DES is a Feistel cipher, where the plaintext will go through 16 rounds of Feistel function with 16 subkeys, $k_1, k_2, …, k_{16}$. The subkeys are derived only with the key and the left shifts, illustrated below:

The shifts of the intermediate keys (the blocks in dark yellow) are accumulated. Since both the left and right keys are 28 bits, the partial key would become itself after shifting 28 bits. The following table shows the accumulated shifts before PC2:

From the table, we can see that the accumulated shifts for $k_1$ and $k_{16}$ are the same.

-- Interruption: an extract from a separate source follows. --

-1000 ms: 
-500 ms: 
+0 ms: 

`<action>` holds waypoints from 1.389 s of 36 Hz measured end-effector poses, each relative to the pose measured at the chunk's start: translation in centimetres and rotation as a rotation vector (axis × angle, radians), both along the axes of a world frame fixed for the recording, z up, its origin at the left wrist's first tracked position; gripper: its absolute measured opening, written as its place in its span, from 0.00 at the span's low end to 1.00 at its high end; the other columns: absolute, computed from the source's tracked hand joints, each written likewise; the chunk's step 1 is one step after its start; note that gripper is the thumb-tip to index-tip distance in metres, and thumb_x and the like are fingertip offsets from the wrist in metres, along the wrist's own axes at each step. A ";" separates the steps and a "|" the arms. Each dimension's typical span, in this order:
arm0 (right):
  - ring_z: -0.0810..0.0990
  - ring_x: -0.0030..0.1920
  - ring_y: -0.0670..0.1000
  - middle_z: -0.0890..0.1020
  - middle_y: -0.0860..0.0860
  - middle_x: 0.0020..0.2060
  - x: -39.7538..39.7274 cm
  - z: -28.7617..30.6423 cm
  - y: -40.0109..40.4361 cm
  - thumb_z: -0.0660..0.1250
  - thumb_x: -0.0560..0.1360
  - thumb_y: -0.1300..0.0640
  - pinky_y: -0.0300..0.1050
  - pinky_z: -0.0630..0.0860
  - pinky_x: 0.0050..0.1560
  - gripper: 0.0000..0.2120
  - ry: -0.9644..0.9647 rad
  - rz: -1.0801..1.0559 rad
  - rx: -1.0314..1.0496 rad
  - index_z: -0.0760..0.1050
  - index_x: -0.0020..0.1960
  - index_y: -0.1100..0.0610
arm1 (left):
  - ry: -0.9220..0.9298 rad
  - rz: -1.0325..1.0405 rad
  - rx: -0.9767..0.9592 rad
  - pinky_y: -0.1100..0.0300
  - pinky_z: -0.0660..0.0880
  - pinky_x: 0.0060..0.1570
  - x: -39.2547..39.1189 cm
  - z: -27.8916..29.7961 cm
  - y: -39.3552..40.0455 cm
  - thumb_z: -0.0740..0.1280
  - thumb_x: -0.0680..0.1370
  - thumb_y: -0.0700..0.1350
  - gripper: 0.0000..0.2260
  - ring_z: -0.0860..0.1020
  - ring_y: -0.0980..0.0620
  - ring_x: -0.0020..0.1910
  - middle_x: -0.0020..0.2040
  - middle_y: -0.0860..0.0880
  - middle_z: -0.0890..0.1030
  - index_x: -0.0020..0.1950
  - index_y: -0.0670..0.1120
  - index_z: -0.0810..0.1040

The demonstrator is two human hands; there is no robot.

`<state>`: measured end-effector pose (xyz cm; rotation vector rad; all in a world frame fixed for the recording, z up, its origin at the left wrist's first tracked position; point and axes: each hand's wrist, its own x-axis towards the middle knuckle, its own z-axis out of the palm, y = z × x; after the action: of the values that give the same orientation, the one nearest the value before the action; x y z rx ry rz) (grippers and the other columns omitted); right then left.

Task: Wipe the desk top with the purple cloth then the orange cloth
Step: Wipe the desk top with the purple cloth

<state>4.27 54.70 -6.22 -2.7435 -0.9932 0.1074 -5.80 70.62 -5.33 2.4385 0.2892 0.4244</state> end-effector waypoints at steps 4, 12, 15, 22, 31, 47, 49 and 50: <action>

This would imply that $k_1 = k_{16}$. Similarly, we have $k_2 = k_{15}$, $k_3 = k_{14}$, …, $k_8 = k_9$.

#### Every key is a weak key⌗

We can claim that every key is a weak key with the above property. Therefore we have $\text{Encrypt}_k = \text{Decrypt}_k.$ This mean that the encryption function is exactly the decryption function. In this way, if we encrypt a ciphertext, it actually decrypts it. But why?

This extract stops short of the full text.